Govt scheme to buy apples when all apples have been sold

Govt scheme to buy apples when all apples have been sold

Shopian: Though the government has reintroduced the market intervention scheme (MIS), orchardists and fruit traders call this move too late as most of this year’s produce has either been already sold in markets or stored in cold chains in different parts of Kashmir.
Orchardists said that the apple crop this year was the lowest in decades and more than 50 percent of the produce was affected by diseases like scab or by unseasonal hailstorms. The government should have introduced the scheme at the beginning of the harvesting season if the aim was to help the growers, they said.
Muhammad Amin Pir, a well-known trader and orchardist from Shopian, said that introducing this scheme at this stage is clearly a job being done on paper. “They have introduced it now so that they don’t have to buy the fruit,” he said, adding that 70 percent of this year’s produce has either been sold or stored in cold storage units.

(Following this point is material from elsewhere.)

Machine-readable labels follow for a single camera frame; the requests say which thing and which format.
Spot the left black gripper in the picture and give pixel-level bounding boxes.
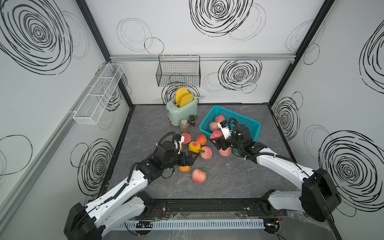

Last year, after abrogation of Article 370, the government of India introduced the MIS under National Agricultural Cooperative Marketing Federation of India (NAFED) which bought a large chunk of fruit in the valley amid the lockdown imposed on public movement.
Apple growers also say that the parameters which are being set for grading should be eased since the condition of this year’s fruit isn’t like it was in the past. “Last year they gave lesser price to B and C grade apple and sold it in outside markets at the lesser prices, which not only affected the rates of B and C grade fruit but also rates of grade A apple outside Kashmir,” said Muhammad Ashraf, president of the mega fruit mandi at Aglar Shopian.
He said that demands for the scheme earlier in the year were ignored by the government and introducing it now is least helpful to the economically distressed industry.
Kashmir has this year produced about 15 lakh metric tonnes of apple, which according to horticulture experts is 35 percent less as compared to last year when Kashmir produced about 23 lakh metric tonnes.